Les bonnes troupes dont il dispose sont sur la rive nord de l'Èbre. Il a demandé qu'elles attendent les Espagnols afin de pouvoir, le moment venu, en enfonçant leur centre, puis en se rabattant, les envelopper. Mais Joseph, incapable de conduire une armée, a donné des ordres, et Ney et Lefebvre, emportés par leur fougue, ont attaqué sur les ailes, remporté des succès. Mais que n'ont-ils compris que compte seule la victoire qui détruit totalement l'ennemi ?
Il dicte une lettre pour Joseph : « À la guerre, il faut des idées saines et précises, dit-il. Ce que vous proposez n'est pas faisable. »
Qu'on attende son arrivée.
Il fait forcer l'allure.
Il doit gagner vite cette partie espagnole pour pouvoir revenir, combattre ici, contre l'Autriche.
Si, à Erfurt, il avait pu...
Il n'a pas de regret. Il a fait ce qu'il a pu, mais Alexandre était insaisissable. Il reprend l'un des rapports de police qu'il vient seulement de lire.
À Erfurt, tous les soirs, après le spectacle, le tsar s'est rendu chez la princesse Tour et Taxis, où il a retrouvé Talleyrand. Chaque soir, ils se côtoyaient plusieurs heures, s'isolant souvent des autres invités rassemblés chez la princesse. Le baron de Vincent, l'envoyé de l'empereur d'Autriche, a souvent participé à ces conversations.
Talleyrand m'a trahi. Sa politique est depuis toujours de protéger Vienne. Mais a-t-il été plus loin ? Ne se contentant pas de convaincre Alexandre de ne pas se joindre à moi pour menacer l'Autriche, mais le dressant contre moi ? Combien ce prince « Blafard » a-t-il touché de Vienne ?
Que veut-il ? Prendre des garanties pour son avenir, si je meurs ou suis battu ? Ou bien coaliser l'Europe contre moi pour me soumettre ? Dois-je le briser ? Ou l'utiliser encore, sans illusion ?
Il hésite, puis il dicte un ordre pour le prince de Bénévent : il faut savoir aussi se servir de l'ennemi.
« Vous donnerez chez vous au moins quatre fois par semaine un dîner de trente-six couverts, composé en grande partie de législateurs, de conseillers d'État et de mes ministres, afin de les mettre à même de se voir, et que vous puissiez ainsi connaître les principaux et cultiver leurs dispositions. »

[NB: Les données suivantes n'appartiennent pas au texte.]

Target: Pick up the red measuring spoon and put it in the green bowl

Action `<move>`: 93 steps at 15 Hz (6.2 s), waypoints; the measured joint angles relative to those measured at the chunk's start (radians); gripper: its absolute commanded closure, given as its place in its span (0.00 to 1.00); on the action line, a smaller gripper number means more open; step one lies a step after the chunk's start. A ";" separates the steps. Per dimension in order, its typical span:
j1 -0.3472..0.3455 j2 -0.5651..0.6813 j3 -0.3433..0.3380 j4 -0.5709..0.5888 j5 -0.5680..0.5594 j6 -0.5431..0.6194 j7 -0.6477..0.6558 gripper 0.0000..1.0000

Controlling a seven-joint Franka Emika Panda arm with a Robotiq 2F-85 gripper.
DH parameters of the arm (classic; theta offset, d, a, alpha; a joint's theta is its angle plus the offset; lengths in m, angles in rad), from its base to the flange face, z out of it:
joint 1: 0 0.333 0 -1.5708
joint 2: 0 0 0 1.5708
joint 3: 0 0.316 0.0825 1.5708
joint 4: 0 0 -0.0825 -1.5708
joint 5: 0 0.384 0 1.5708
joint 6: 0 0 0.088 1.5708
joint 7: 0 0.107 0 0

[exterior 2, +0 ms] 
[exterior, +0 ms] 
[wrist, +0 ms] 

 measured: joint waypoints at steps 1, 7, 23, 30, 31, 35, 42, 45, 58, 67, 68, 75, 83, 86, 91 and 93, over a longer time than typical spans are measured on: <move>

Que ce prince Blafard serve comme un valet .
Il éprouve un sentiment de dégoût. Au fond, il n'estime que ceux des hommes qui exposent leur poitrine au feu d'une bataille. Les autres sont poisseux et salissent quand on s'approche d'eux.
Il arrive au château de Saint-Cloud le mardi 18 octobre 1808, peu avant minuit.
Il ne voit Joséphine que le lendemain matin. Elle a ce regard anxieux qu'il ne supporte pas. Elle ne l'interroge pas, mais ses yeux le harcèlent. Elle sait bien qu'il attend l'occasion de se séparer d'elle pour conclure l'un de ces mariages princiers auxquels il a contraint tous les membres de sa famille. Et pourquoi pas lui ?
Mais elle n'ose pas lui poser ouvertement la question. Elle se contente de se lamenter lorsqu'il lui dit qu'il ne va rester que quelques jours à Paris. Il veut assister à l'ouverture de la session du Corps législatif, se montrer aussi avec elle, l'Impératrice, dans les rues de la capitale, inspecter les travaux du Louvre et des bords de Seine. Puis rejoindre l'armée en Espagne.
Elle s'accroche à lui. Ainsi il faut qu'il reparte pour faire la guerre ? Cela ne cessera donc jamais ?
Il la rabroue. Il l'écarte. Croit-elle qu'il ne préférerait pas jouir d'un bon lit au lieu de patauger dans la boue des bivouacs ?
Il claque les portes, s'enferme dans son cabinet de travail. Il voit Cambacérès, Fouché, les ministres. Ils n'osent pas parler comme Joséphine. Ils obéissent, mais il devine leurs réticences.
Oui, la guerre, encore ! Qu'y peut-il ? L'Angleterre vient de répondre à l'offre de paix par des exigences inacceptables. Pourquoi cesserait-elle de combattre au moment où ses troupes remportent des succès et alors que l'Autriche arme ?
Il ne dispose pas des événements. Il y obéit. C'est son devoir envers la France. Son destin.